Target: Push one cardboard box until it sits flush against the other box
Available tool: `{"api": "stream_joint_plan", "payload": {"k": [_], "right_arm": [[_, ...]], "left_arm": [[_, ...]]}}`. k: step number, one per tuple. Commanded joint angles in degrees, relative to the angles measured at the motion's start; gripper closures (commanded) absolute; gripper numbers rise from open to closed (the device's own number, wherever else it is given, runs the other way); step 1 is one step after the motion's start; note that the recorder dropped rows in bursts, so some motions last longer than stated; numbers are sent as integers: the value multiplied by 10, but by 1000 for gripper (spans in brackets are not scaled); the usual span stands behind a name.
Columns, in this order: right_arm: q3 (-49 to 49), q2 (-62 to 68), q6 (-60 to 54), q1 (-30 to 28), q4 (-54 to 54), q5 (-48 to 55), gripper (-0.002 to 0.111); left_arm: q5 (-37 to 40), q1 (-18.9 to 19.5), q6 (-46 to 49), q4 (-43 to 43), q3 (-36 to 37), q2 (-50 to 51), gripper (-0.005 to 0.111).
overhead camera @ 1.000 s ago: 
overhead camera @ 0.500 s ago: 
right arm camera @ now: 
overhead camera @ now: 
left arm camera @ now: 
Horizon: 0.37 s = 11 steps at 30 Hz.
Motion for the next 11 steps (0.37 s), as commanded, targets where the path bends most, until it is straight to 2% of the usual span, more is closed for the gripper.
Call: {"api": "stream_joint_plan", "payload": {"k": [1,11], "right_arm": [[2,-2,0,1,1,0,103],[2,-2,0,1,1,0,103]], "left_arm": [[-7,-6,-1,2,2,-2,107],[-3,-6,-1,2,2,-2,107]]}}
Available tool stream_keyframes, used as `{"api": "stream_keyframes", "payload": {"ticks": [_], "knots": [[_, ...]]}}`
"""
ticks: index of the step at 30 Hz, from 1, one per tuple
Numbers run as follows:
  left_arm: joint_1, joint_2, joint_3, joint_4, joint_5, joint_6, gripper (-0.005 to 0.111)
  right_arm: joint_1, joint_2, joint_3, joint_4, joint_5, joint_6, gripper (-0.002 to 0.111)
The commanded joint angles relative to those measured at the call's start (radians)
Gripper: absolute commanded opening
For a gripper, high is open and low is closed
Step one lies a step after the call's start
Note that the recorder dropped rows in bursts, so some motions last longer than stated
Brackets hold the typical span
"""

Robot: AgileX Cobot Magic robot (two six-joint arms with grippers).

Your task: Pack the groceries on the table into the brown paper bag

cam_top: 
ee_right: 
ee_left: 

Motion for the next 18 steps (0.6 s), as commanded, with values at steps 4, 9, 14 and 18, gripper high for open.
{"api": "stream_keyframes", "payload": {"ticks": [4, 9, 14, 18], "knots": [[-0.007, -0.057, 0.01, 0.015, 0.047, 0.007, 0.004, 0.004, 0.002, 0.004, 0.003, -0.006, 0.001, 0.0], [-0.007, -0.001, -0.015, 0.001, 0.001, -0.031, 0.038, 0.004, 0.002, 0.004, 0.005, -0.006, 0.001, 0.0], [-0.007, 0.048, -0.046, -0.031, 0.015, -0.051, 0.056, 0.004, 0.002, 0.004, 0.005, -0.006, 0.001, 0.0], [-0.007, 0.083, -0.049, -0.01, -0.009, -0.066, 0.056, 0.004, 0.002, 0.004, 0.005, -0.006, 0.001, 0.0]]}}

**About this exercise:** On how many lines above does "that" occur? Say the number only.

**Result:** 2